I think this is going to depend greatly on your enviornment and the experience of those from various enviornments.
Just looking at what you wrote, I'm curious if using an initial multi-cache cache only job well in advance to predepoy all of your install files slowly might be the best way for you to start.
Then create a second push job that will run the files already in the cache.
We personally do not create multiple tasks over and over again. Instead we will link the task to a query. If you had some sort of custom inventory data linked to specific buildings or geographical locations, or even network subents, you could just update the query each time, and rerun the job on all devices that had failed to run the task. It would not re-try the succesfull ones.
We do this so that we also pick up a remediation along the way. Some times we will not do it, incase the remediation devices just keep failing and slowing things down because they are always offline or something.
The other option would just be to keep grabing a set of 500 devices and add it to your existing task.
I might just be really tired, but I am not sure why you are creating multiple tasks for your jobs.
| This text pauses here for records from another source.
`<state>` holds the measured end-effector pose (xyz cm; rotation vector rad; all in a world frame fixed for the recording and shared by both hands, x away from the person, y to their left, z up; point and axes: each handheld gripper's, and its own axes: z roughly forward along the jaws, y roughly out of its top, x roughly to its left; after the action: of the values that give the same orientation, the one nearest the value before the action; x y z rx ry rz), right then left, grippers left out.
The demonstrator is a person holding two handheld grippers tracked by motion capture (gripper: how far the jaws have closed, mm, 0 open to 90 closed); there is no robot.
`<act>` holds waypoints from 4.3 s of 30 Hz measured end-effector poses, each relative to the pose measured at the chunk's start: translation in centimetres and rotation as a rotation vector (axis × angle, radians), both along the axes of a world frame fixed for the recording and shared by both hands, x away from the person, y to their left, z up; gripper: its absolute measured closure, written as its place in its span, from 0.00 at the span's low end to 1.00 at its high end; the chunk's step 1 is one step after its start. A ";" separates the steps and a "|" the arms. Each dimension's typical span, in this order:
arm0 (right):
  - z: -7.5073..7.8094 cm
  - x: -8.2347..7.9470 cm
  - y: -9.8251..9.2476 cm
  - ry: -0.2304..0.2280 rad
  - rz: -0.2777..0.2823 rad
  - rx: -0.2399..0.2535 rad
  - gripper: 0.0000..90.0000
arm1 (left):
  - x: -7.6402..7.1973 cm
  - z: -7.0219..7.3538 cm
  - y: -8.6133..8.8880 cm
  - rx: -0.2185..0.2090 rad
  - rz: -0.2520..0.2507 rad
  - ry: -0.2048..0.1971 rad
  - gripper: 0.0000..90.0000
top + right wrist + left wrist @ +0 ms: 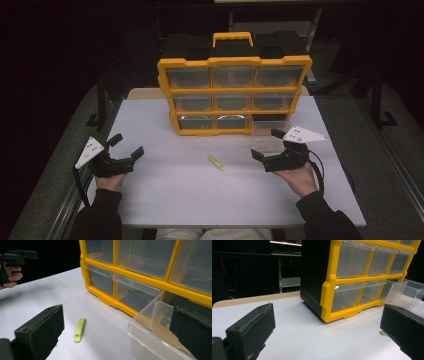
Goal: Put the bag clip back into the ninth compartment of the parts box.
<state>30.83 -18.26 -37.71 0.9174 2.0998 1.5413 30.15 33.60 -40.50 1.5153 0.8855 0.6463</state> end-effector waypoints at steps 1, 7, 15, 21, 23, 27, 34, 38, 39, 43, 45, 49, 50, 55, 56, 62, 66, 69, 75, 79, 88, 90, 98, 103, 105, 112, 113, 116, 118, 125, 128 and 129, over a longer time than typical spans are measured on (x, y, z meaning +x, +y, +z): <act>0.0 0.1 0.2 0.003 0.005 -0.007 0.00 | 0.0 0.0 0.0 0.000 0.000 0.001 0.00; 0.3 0.4 1.2 0.024 0.038 -0.040 0.00 | 0.0 0.0 0.0 0.001 0.000 0.001 0.00; 0.1 0.8 2.1 0.046 0.059 -0.054 0.00 | 0.0 0.0 -0.1 0.007 -0.004 0.000 0.00; -0.1 1.3 3.5 0.094 0.095 -0.091 0.00 | 0.0 0.0 -0.1 0.005 -0.009 0.005 0.00; -0.1 1.5 4.0 0.109 0.105 -0.108 0.00 | 0.0 0.0 -0.1 0.004 -0.008 0.004 0.00; -0.1 1.7 4.5 0.121 0.115 -0.127 0.00 | 0.0 0.0 -0.1 0.001 -0.007 0.001 0.00; 0.1 2.2 5.5 0.143 0.123 -0.145 0.00 | 0.0 -0.1 -0.1 -0.001 -0.010 0.002 0.00; 0.2 2.5 6.1 0.157 0.129 -0.156 0.00 | 0.0 -0.1 -0.1 0.000 -0.011 0.001 0.00; 0.3 2.6 6.3 0.158 0.132 -0.160 0.00 | 0.0 -0.1 -0.1 0.000 -0.011 0.002 0.00; 0.4 2.9 7.2 0.169 0.146 -0.185 0.00 | 0.1 -0.1 -0.1 0.005 -0.013 0.004 0.00; 0.5 2.9 7.4 0.169 0.147 -0.192 0.00 | 0.1 -0.1 -0.1 0.005 -0.012 0.002 0.00; 0.7 3.3 8.1 0.175 0.160 -0.198 0.00 | 0.1 -0.1 0.0 0.002 -0.007 0.003 0.00; 0.8 3.5 8.5 0.180 0.167 -0.206 0.00 | 0.1 -0.1 0.0 0.002 -0.007 0.003 0.00; 1.0 3.8 9.3 0.190 0.183 -0.220 0.00 | 0.1 -0.1 0.0 0.003 -0.007 0.002 0.00; 1.0 3.9 9.4 0.193 0.187 -0.224 0.00 | 0.1 -0.1 0.0 0.003 -0.007 0.002 0.00; 1.1 4.3 10.3 0.216 0.209 -0.249 0.00 | 0.1 -0.1 0.0 0.003 -0.007 0.002 0.00; 1.2 4.6 11.0 0.225 0.223 -0.266 0.00 | 0.1 -0.1 0.0 0.002 -0.007 0.002 0.00; 1.2 4.7 11.4 0.232 0.229 -0.287 0.00 | 0.1 -0.1 0.0 0.002 -0.007 0.001 0.00; 0.8 5.1 12.2 0.264 0.239 -0.318 0.00 | 0.1 -0.1 0.0 0.001 -0.008 0.003 0.00; 0.6 5.3 12.7 0.272 0.252 -0.334 0.00 | 0.1 -0.1 0.0 0.003 -0.010 0.004 0.00; -0.1 5.7 13.8 0.309 0.270 -0.371 0.00 | 0.1 -0.1 -0.1 0.005 -0.012 0.003 0.00; -0.4 5.8 14.1 0.319 0.274 -0.388 0.00 | 0.1 -0.1 -0.1 0.003 -0.012 0.003 0.00; -1.1 6.1 14.8 0.337 0.281 -0.431 0.00 | 0.1 -0.1 -0.2 0.007 -0.010 0.002 0.00; -2.0 6.3 15.3 0.376 0.283 -0.467 0.00 | 0.1 -0.1 -0.1 0.006 -0.012 0.002 0.00; -2.3 6.4 15.4 0.391 0.280 -0.473 0.00 | 0.1 -0.1 -0.1 0.001 -0.015 0.001 0.00; -3.3 6.6 16.0 0.445 0.281 -0.544 0.00 | 0.1 -0.1 -0.1 -0.001 -0.015 -0.001 0.00; -3.3 6.6 16.0 0.445 0.281 -0.544 0.00 | 0.1 -0.1 -0.1 0.000 -0.015 -0.001 0.00; -3.6 6.6 16.1 0.459 0.283 -0.561 0.01 | 0.1 -0.1 -0.1 0.001 -0.019 0.003 0.00; -3.8 6.7 16.2 0.487 0.290 -0.566 0.04 | 0.2 -0.1 -0.2 0.003 -0.018 0.005 0.00; -4.1 6.8 16.2 0.516 0.283 -0.597 0.19 | 0.2 -0.2 -0.2 0.003 -0.017 0.007 0.00; -4.2 6.6 16.5 0.522 0.273 -0.620 0.33 | 0.1 -0.2 -0.2 0.001 -0.017 0.009 0.00; -4.2 6.6 16.5 0.522 0.273 -0.620 0.33 | 0.1 -0.2 -0.2 0.001 -0.017 0.010 0.00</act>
<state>37.43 -1.80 -41.89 0.8747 2.9227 0.6770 30.30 33.39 -40.66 1.5264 0.8791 0.6271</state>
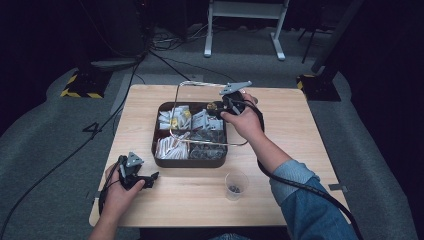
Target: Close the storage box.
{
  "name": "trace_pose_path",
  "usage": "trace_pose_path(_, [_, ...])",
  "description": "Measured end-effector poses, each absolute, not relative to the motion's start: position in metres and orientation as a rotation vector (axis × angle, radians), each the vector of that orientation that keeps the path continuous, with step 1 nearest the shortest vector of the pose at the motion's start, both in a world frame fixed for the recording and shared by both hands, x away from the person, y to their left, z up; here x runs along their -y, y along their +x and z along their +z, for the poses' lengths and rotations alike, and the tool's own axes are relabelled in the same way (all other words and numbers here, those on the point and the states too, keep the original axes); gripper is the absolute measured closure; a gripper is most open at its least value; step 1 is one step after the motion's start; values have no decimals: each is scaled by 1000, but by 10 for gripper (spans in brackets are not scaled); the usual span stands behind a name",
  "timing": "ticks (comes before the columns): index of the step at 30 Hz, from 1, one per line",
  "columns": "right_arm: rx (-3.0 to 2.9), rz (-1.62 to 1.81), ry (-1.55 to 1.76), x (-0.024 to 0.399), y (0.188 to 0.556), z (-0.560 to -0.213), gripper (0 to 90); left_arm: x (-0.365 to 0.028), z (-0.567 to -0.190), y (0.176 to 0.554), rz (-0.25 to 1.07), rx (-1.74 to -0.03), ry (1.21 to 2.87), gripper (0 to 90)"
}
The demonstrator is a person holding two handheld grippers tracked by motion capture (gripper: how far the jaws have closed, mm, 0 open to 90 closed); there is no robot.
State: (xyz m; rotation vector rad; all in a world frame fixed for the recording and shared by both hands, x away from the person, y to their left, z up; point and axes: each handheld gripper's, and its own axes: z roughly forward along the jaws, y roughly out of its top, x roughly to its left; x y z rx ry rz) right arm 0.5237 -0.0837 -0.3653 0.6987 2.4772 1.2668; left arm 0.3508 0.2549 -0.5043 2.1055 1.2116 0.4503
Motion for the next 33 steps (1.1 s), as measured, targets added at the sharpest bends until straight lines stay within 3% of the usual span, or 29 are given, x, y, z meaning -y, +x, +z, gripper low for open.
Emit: trace_pose_path(33, [-2571, 1199, 606, 19, 508, -390, 590, -255, -504, 351, 442, -1214, 2105, 128])
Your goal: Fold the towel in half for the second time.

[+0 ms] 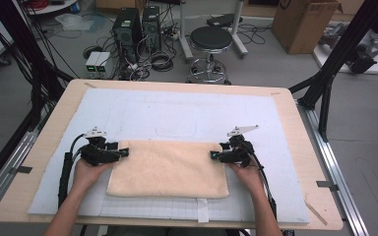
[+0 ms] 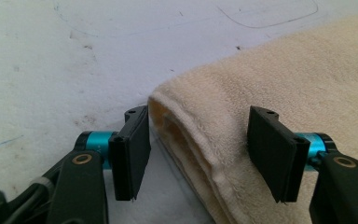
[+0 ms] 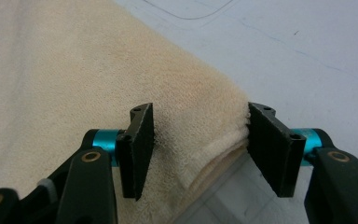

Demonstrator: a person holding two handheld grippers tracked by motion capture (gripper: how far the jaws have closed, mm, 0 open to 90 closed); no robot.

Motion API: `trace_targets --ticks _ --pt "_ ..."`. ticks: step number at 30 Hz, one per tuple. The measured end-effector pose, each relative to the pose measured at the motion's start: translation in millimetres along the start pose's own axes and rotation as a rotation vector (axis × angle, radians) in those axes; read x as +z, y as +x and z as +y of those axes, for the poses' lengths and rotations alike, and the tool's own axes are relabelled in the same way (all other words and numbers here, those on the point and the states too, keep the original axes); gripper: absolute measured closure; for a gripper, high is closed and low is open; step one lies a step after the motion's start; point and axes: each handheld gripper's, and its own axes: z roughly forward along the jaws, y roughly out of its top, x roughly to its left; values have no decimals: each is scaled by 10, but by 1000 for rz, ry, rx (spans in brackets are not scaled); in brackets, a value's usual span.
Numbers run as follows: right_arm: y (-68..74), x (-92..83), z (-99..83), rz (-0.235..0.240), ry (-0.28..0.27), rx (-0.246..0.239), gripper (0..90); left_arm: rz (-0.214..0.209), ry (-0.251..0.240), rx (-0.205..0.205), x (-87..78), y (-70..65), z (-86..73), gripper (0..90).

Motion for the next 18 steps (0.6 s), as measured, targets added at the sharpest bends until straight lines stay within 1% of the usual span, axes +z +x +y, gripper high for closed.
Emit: trace_targets --ticks 2,3,4,5,6,8,9,12,14,16,17,18 --pt "-6 -1 0 5 0 3 440 -17 -4 -4 7 -3 -2 463" --pt "-6 2 0 -1 -2 -6 464 -25 -2 -3 10 -10 -2 500" --pt "4 -2 2 1 4 -3 509 -26 2 -3 11 -14 0 531" --pt "-2 -3 2 24 3 0 583 -43 3 -13 12 -11 -1 567" --pt "-7 3 0 37 1 6 621 -69 8 -27 12 -2 -2 633" --pt "-21 -2 -2 75 1 19 711 -80 10 -36 6 7 3 689" --pt "-20 -11 2 81 -2 18 739 -81 5 -38 1 7 9 717" --pt "-2 -47 37 73 -5 -15 772 -74 -22 -48 -12 11 31 750" --pt "1 -85 80 60 -17 -26 776 -61 -57 -53 -21 19 60 759" --pt "19 -129 151 40 -30 -35 777 -49 -91 -72 -6 28 88 764" --pt "20 -142 196 24 -41 -45 777 -36 -81 -60 13 28 123 764" --pt "14 -147 242 7 -48 -50 777 -16 -93 -45 33 18 161 764"
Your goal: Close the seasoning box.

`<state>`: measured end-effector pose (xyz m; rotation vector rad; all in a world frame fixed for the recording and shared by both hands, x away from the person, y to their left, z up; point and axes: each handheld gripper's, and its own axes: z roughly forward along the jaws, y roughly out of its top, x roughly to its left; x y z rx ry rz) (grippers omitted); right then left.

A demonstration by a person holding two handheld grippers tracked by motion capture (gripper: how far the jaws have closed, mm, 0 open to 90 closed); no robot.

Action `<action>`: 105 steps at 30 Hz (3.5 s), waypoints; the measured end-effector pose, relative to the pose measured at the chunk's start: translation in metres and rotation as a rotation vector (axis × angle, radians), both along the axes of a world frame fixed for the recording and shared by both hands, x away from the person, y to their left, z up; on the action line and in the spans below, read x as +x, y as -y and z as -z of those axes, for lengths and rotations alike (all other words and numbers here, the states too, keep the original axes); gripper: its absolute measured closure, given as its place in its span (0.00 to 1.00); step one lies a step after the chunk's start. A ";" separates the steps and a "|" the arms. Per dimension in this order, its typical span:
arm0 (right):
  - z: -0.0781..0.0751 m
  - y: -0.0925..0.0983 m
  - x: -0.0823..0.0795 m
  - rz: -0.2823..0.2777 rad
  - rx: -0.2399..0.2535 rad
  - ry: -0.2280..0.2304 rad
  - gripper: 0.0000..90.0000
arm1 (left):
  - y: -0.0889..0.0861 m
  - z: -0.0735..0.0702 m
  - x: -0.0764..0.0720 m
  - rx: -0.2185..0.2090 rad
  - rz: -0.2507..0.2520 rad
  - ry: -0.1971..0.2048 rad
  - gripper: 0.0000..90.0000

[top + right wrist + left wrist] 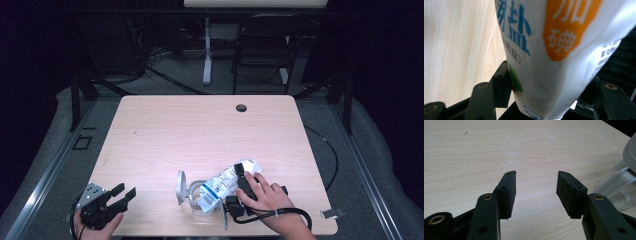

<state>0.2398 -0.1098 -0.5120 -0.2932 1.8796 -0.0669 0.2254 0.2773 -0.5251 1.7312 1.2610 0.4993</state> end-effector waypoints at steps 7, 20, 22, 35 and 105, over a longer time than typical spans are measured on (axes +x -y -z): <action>-0.001 -0.001 0.000 0.000 -0.015 0.009 0.46 | 0.000 0.000 0.000 0.001 0.002 0.000 0.56; -0.002 -0.003 0.000 -0.006 -0.030 0.015 0.46 | 0.000 -0.001 0.000 0.003 0.002 0.002 0.56; -0.002 -0.003 0.000 -0.006 -0.033 0.015 0.46 | 0.000 -0.001 0.000 0.002 0.002 0.002 0.56; -0.003 -0.004 0.001 -0.011 -0.046 0.020 0.47 | 0.000 0.000 0.000 0.002 0.002 0.002 0.56; -0.007 -0.008 0.001 -0.021 -0.104 0.052 0.48 | -0.001 0.001 0.000 0.000 -0.002 -0.001 0.56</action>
Multiple tasks I dont thinkg gives you multiple MDRs per subnet. You still only get 1 MDR per subnet, as far as I know.
Also are you using preferred servers at the various locations? This would also cut down on bandwidth across the WAN or other networks if you had several perferred servers that devices could pull from and might help in the scenario where if you had used cache only and a device failed to recieve it, then it failed a peer download it would go back to a preferred server before trying the source or core.